The product unlocks the value of a firm’s own data by closing the feedback loop to inform and improve self-learning capabilities while generating actionable insights that security teams can use to proactively detect existing compromises in their network. LUMU has also operationalized continuous compromise assessments, helping security teams measure and snapshot their exposure level in real-time.
LUMU said its offering was designed to complement other network security and incident response tools, providing security teams with real-time visibility into their digital infrastructure while confidently delivering the true picture of their compromise status.
Untangle NG Firewall 15.0
The NG Firewall 15.0 provides an additional layer of security to keep SMBs’ assets safe and secure. Untangle said the firewall’s new features are effective against new and evolving cyberattacks without increasing costs, which provides administrators with more tools while giving business owners the ability to remain within their budget.

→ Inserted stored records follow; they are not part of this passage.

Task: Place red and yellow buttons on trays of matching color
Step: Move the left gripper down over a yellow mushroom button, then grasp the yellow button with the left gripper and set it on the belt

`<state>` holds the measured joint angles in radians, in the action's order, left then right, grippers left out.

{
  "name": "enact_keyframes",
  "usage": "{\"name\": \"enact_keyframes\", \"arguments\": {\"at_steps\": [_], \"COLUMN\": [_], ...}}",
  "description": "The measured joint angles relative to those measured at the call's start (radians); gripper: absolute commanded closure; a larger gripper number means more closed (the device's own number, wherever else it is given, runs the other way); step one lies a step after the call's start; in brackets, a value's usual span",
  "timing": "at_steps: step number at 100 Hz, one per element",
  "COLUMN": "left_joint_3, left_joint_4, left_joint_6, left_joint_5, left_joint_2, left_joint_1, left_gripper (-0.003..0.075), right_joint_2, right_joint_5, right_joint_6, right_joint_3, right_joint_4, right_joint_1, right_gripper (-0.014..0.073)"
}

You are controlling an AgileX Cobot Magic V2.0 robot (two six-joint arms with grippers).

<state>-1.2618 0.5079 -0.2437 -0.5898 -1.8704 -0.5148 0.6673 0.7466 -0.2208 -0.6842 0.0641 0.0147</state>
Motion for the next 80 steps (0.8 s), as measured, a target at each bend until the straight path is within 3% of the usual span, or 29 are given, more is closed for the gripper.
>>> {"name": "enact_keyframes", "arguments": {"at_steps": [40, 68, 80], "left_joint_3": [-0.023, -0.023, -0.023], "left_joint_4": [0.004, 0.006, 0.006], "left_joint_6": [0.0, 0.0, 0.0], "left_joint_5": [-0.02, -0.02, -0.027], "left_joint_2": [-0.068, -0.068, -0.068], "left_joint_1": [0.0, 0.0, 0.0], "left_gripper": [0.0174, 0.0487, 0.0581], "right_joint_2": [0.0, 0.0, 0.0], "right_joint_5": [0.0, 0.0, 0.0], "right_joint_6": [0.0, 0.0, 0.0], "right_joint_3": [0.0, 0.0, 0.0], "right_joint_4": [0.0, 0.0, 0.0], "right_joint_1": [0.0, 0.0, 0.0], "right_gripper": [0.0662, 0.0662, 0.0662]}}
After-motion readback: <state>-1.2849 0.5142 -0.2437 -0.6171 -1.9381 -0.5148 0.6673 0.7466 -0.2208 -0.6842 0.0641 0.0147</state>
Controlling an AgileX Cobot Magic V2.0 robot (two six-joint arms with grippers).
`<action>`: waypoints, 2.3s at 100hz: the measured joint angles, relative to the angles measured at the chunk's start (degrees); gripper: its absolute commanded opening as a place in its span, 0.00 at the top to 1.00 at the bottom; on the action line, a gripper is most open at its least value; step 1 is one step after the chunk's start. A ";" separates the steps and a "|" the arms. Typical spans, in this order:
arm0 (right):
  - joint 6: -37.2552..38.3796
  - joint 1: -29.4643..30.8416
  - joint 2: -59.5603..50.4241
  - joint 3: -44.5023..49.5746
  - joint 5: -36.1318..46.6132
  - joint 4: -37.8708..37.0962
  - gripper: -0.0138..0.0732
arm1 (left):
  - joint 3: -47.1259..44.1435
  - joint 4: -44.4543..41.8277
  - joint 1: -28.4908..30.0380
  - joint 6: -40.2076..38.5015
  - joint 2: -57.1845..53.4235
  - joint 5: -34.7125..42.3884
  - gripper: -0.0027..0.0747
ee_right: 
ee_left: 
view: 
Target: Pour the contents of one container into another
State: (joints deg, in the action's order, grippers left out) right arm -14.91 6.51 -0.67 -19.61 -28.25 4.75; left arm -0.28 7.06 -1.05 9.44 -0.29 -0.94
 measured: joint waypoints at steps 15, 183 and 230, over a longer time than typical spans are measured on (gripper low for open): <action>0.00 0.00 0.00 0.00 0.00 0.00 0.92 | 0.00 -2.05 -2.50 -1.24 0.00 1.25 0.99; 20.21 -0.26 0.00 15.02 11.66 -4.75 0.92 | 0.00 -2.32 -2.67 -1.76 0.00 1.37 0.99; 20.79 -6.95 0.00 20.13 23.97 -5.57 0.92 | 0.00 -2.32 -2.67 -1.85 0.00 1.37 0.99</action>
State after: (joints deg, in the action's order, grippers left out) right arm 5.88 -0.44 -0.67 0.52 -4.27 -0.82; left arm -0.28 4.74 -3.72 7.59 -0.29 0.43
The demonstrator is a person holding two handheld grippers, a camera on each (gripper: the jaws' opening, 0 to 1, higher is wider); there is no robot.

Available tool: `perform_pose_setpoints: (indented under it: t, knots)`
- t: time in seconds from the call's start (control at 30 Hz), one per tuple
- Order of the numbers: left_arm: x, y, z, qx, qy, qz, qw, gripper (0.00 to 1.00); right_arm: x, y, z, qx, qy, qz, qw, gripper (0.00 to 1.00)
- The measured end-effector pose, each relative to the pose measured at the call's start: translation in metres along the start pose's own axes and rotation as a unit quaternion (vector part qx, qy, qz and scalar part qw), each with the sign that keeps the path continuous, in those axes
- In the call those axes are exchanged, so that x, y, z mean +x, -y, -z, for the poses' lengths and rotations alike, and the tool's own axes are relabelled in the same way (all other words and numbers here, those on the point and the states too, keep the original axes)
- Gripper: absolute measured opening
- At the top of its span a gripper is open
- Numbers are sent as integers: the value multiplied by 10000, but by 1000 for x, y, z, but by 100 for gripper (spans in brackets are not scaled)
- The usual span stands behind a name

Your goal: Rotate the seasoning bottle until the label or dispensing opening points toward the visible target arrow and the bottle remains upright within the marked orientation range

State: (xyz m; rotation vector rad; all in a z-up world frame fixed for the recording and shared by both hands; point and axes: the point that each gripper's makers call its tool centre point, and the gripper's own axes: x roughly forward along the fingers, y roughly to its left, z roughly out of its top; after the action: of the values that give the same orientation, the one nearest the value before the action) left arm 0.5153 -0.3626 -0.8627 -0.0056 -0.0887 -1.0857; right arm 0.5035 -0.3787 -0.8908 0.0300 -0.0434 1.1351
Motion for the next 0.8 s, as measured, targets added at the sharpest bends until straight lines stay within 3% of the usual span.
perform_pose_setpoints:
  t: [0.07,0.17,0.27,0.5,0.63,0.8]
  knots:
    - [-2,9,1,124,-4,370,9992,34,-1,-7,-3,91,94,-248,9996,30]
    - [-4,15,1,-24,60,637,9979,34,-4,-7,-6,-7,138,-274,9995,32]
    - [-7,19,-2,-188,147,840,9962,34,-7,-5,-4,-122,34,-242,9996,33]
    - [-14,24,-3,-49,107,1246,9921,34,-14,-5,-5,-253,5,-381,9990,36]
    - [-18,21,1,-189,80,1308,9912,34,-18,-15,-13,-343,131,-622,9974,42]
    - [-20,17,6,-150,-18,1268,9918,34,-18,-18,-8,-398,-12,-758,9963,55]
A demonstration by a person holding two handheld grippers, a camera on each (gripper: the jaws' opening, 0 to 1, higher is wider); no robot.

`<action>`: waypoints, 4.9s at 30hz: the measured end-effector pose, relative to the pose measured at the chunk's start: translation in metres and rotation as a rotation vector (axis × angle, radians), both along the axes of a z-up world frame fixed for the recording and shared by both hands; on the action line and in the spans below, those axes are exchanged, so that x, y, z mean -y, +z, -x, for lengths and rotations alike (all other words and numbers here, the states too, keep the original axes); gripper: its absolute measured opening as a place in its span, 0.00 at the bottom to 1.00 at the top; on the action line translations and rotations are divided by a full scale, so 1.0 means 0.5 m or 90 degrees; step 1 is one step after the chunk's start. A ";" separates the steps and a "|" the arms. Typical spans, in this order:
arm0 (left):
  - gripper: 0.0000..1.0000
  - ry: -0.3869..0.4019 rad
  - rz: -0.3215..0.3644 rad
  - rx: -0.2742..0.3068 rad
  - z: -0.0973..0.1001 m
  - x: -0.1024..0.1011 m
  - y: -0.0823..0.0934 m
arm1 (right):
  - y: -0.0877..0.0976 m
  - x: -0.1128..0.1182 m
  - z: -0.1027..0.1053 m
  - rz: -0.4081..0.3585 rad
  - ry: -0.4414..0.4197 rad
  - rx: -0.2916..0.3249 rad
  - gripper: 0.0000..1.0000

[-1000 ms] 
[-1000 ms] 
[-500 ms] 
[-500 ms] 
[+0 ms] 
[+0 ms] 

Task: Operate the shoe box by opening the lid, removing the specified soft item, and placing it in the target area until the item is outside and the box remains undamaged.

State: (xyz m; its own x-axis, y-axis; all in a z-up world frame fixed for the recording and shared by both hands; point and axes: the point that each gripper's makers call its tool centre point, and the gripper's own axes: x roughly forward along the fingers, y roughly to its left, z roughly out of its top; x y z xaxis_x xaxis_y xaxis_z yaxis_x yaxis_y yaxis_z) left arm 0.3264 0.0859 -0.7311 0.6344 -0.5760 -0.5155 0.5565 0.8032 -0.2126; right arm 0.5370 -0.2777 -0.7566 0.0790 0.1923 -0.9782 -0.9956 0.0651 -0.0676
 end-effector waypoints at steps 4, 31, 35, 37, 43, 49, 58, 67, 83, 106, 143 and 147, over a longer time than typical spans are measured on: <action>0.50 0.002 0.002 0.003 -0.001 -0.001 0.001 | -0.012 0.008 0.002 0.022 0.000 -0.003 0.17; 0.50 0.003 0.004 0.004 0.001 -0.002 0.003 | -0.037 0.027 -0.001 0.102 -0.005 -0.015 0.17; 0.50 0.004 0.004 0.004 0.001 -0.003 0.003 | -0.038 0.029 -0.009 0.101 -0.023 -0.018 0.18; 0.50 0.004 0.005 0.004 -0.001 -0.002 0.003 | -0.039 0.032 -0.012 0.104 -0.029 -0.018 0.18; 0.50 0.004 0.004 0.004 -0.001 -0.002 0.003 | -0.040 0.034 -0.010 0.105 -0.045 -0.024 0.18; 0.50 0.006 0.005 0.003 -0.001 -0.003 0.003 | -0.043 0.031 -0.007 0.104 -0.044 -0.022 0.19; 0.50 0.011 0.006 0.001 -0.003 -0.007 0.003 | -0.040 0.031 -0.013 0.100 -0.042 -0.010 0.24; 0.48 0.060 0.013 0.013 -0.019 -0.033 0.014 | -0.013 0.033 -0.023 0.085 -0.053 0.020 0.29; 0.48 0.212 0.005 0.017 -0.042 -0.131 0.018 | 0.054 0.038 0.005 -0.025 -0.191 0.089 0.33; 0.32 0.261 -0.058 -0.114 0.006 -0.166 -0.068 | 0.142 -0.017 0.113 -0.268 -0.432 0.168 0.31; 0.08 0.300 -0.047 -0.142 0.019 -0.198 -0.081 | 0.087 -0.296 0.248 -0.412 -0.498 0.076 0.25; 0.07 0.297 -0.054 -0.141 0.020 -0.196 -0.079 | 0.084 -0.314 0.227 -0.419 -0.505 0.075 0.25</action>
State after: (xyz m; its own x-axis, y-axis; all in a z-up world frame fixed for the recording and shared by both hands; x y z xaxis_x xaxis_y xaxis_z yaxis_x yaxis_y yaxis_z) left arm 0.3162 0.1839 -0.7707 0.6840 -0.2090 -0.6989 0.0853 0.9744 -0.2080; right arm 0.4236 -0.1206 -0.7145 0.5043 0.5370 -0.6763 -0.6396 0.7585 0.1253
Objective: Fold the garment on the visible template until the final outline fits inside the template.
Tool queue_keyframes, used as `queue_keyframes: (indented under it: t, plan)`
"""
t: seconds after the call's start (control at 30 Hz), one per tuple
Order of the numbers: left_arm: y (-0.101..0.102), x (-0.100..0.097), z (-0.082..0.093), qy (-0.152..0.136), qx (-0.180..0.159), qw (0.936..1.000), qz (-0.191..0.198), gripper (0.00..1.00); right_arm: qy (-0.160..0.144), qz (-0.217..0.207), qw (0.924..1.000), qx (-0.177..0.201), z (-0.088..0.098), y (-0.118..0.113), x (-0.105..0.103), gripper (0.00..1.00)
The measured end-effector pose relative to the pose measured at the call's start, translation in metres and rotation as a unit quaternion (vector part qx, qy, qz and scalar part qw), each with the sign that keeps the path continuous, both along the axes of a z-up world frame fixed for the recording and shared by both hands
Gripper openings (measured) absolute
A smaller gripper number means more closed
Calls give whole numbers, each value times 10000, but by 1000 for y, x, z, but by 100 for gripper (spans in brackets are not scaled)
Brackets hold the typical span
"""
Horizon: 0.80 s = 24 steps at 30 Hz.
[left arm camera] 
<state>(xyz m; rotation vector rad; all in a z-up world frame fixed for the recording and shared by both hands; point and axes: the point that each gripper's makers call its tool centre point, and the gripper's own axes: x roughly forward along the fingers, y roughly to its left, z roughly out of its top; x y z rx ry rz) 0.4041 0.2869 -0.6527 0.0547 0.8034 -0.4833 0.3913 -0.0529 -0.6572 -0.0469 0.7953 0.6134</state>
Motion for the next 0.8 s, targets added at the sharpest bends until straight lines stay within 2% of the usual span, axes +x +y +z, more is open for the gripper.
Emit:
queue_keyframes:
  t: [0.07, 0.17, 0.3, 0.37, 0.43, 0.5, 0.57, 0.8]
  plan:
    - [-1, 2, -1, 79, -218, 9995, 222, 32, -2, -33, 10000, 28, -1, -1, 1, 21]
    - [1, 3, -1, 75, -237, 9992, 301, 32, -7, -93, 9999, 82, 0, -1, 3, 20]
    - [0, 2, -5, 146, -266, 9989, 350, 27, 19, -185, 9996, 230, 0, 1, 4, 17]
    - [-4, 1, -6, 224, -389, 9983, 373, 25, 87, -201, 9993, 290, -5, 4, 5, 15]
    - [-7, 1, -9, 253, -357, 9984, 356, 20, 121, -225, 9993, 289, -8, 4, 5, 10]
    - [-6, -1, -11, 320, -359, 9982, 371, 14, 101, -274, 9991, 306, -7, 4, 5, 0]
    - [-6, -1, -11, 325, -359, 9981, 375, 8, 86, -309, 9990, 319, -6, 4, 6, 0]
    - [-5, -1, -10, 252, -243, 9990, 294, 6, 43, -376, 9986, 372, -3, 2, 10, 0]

The new threat prevention app in the firewall analyzes web pages, web page associations, apps and files to determine what is or is not allowed based on the assessed threat risk level, according to Untangle. And the child-specific Kidzsearch filter ensures that only age appropriate search results are returned in content-sensitive environments such as schools and libraries.
Plus administrators can easily customize or format their NG Firewall email alerts so that they can be easily filtered or flagged for customers in their preferred email client application. And if a user attempts to access a web page that’s blocked by the NG Firewall 15.0, Untangle can display a customized notice with the company’s logo and a description of their internal access policies.